(What this task involves) Return the first line of the listing below and all the lines after it through the one containing "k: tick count", exactly, without pictures.
Start of Entries provided
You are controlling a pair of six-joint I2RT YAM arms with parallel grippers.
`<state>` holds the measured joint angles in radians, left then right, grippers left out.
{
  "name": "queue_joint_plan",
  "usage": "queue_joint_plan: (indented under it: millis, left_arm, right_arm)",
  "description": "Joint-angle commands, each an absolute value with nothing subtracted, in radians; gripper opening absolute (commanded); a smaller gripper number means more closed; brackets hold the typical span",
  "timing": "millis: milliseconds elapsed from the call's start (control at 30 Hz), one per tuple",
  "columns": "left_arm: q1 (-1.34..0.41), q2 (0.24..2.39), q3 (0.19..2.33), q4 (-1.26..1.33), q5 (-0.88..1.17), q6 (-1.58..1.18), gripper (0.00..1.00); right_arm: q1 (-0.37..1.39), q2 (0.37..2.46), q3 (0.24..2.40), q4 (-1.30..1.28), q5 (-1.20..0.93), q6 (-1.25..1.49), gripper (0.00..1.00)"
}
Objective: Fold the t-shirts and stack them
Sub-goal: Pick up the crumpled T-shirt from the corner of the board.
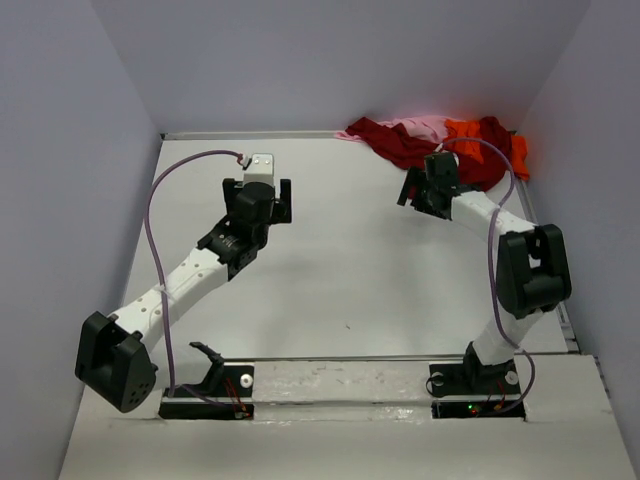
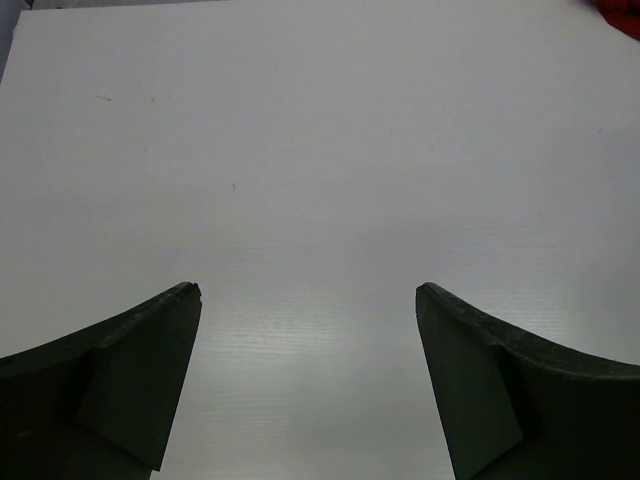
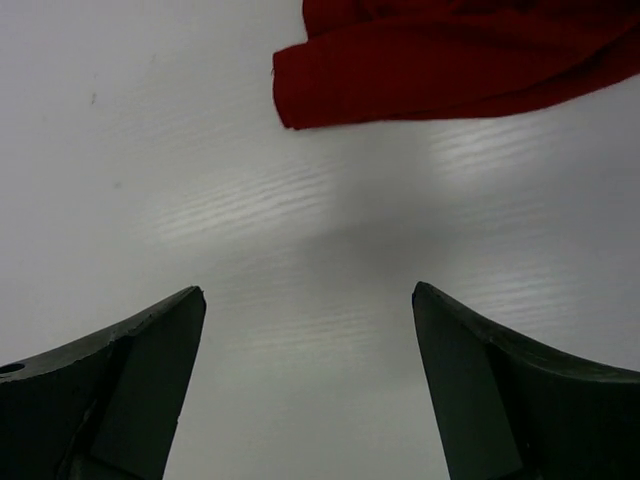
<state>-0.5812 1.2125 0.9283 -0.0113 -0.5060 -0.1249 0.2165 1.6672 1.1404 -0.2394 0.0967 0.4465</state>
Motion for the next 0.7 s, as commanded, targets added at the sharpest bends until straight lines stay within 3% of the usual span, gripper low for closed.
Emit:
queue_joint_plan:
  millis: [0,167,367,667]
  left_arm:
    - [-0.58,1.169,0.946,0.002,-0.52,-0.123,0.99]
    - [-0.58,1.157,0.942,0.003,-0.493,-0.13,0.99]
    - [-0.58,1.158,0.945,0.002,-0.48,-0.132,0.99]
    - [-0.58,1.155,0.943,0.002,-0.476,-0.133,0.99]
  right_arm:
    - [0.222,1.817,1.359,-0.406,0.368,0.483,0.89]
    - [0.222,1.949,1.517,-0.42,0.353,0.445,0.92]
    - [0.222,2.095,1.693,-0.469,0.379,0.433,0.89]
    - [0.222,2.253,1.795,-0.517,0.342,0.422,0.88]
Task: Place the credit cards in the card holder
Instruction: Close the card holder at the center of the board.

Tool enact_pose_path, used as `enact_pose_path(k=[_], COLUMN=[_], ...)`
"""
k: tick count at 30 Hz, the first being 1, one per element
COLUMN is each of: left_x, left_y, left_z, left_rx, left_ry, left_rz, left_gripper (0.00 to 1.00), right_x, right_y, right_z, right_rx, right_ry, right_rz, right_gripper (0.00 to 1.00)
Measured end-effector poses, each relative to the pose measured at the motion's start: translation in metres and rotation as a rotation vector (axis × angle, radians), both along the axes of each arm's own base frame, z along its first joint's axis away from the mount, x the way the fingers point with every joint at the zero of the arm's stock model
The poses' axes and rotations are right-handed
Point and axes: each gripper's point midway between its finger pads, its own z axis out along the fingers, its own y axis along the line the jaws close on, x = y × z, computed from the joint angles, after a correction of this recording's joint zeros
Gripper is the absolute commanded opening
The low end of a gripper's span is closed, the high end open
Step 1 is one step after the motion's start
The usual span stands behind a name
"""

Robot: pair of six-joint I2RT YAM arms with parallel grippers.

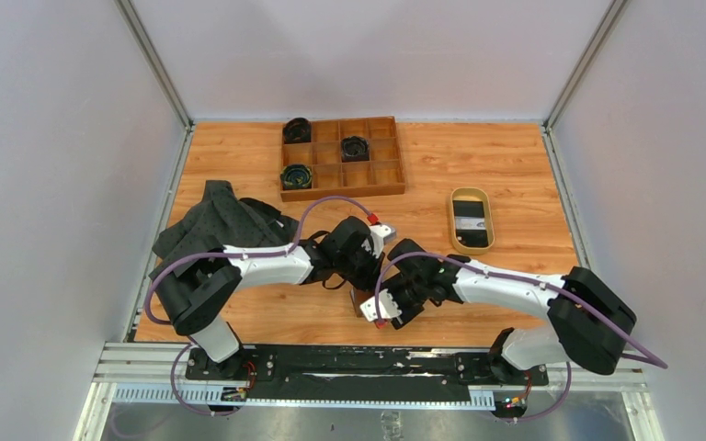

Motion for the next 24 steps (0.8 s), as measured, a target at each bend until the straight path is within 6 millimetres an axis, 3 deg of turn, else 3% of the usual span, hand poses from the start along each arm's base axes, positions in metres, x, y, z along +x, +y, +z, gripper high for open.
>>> enact_pose_path(k=[16,24], left_x=[-0.001,-0.001], left_y=[-0.002,-0.001], left_z=[-0.001,-0.001], left_rx=[-0.011,-0.009], left_ry=[0.008,0.009], left_rz=[0.019,0.029], left_gripper=[0.00,0.00], right_x=[-0.023,-0.039], right_y=[-0.011,-0.010], right_z=[0.002,0.016], right_rx=[-0.014,0.004], right_ry=[0.092,0.208], right_rz=[0.017,-0.007], right_gripper=[0.62,0.58])
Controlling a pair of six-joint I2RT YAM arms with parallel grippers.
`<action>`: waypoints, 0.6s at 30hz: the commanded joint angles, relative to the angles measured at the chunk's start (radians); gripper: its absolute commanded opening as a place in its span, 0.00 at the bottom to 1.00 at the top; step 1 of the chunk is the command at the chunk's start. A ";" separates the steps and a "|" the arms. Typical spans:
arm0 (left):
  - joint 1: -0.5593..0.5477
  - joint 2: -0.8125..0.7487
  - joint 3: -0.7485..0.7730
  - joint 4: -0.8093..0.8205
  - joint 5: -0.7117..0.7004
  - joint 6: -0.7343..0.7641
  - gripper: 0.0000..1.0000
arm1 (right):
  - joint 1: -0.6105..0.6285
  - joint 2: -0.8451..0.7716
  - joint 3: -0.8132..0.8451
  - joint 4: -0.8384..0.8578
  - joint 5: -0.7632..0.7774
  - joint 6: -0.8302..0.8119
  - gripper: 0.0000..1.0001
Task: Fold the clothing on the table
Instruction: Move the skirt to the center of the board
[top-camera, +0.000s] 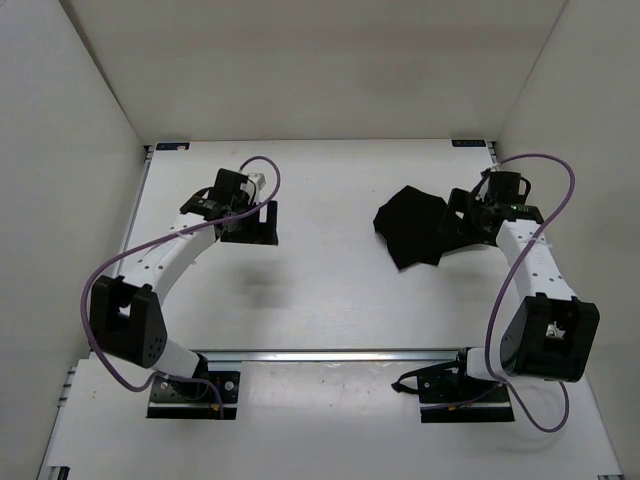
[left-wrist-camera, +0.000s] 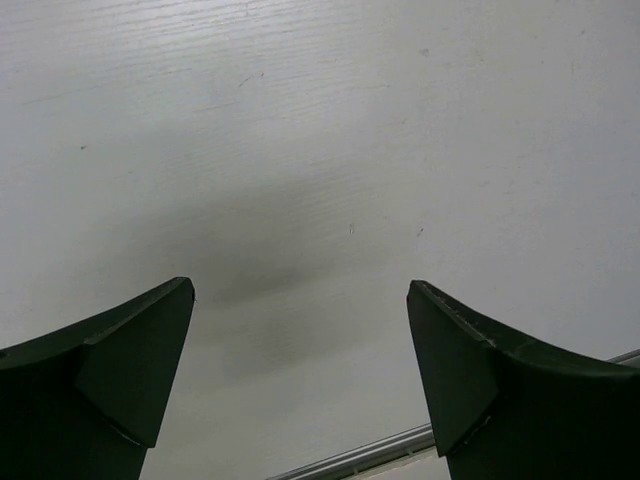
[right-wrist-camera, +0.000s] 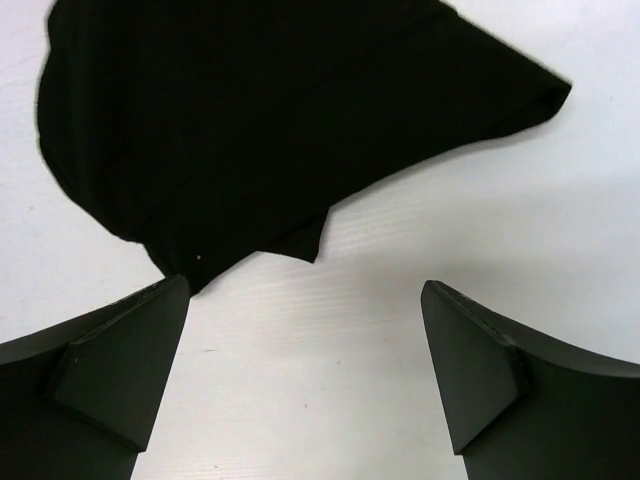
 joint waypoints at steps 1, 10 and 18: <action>0.007 -0.085 -0.034 0.024 -0.018 0.005 0.99 | -0.010 -0.042 -0.060 0.044 0.005 0.034 0.98; -0.007 -0.142 -0.091 0.027 -0.028 0.008 0.98 | -0.078 -0.048 -0.158 0.130 -0.041 0.067 0.98; 0.023 -0.176 -0.152 0.054 -0.006 -0.019 0.99 | -0.035 0.050 -0.143 0.187 -0.028 0.079 0.98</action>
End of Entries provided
(Result for this task)
You are controlling a pair of six-joint I2RT YAM arms with parallel grippers.
`<state>` holds the measured joint angles in radians, left then right, grippers left out.
{
  "name": "queue_joint_plan",
  "usage": "queue_joint_plan: (indented under it: millis, left_arm, right_arm)",
  "description": "Joint-angle commands, each an absolute value with nothing subtracted, in radians; gripper opening absolute (commanded); a smaller gripper number means more closed; brackets hold the typical span",
  "timing": "millis: milliseconds elapsed from the call's start (control at 30 Hz), one per tuple",
  "columns": "left_arm: q1 (-1.34..0.41), q2 (0.24..2.39), q3 (0.19..2.33), q4 (-1.26..1.33), q5 (-0.88..1.17), q6 (-1.58..1.18), gripper (0.00..1.00); right_arm: q1 (-0.37..1.39), q2 (0.37..2.46), q3 (0.24..2.40), q4 (-1.30..1.28), q5 (-1.20..0.93), q6 (-1.25..1.49), gripper (0.00..1.00)"
}
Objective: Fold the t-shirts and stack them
Sub-goal: Pick up the crumpled T-shirt from the corner of the board.
<state>-0.5812 1.2125 0.9283 -0.0113 -0.5060 -0.1249 0.2165 1.6672 1.1404 -0.2394 0.0967 0.4465</state>
Motion for the next 0.7 s, as commanded, targets added at the sharpest bends until straight lines stay within 3% of the usual span, gripper low for closed.
Emit:
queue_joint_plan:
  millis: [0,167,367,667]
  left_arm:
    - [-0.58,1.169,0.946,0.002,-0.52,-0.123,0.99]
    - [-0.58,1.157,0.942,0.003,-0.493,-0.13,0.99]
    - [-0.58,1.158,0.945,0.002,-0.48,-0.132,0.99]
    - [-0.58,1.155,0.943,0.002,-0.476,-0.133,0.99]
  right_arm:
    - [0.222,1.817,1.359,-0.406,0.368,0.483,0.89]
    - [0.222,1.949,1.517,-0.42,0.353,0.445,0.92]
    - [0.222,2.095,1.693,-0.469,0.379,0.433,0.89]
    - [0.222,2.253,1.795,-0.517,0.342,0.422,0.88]
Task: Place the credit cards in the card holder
Instruction: Close the card holder at the center of the board.

Tool enact_pose_path, used as `enact_pose_path(k=[_], COLUMN=[_], ...)`
"""
k: tick count at 30 Hz, the first being 1, one per element

No additional lines are needed for this answer.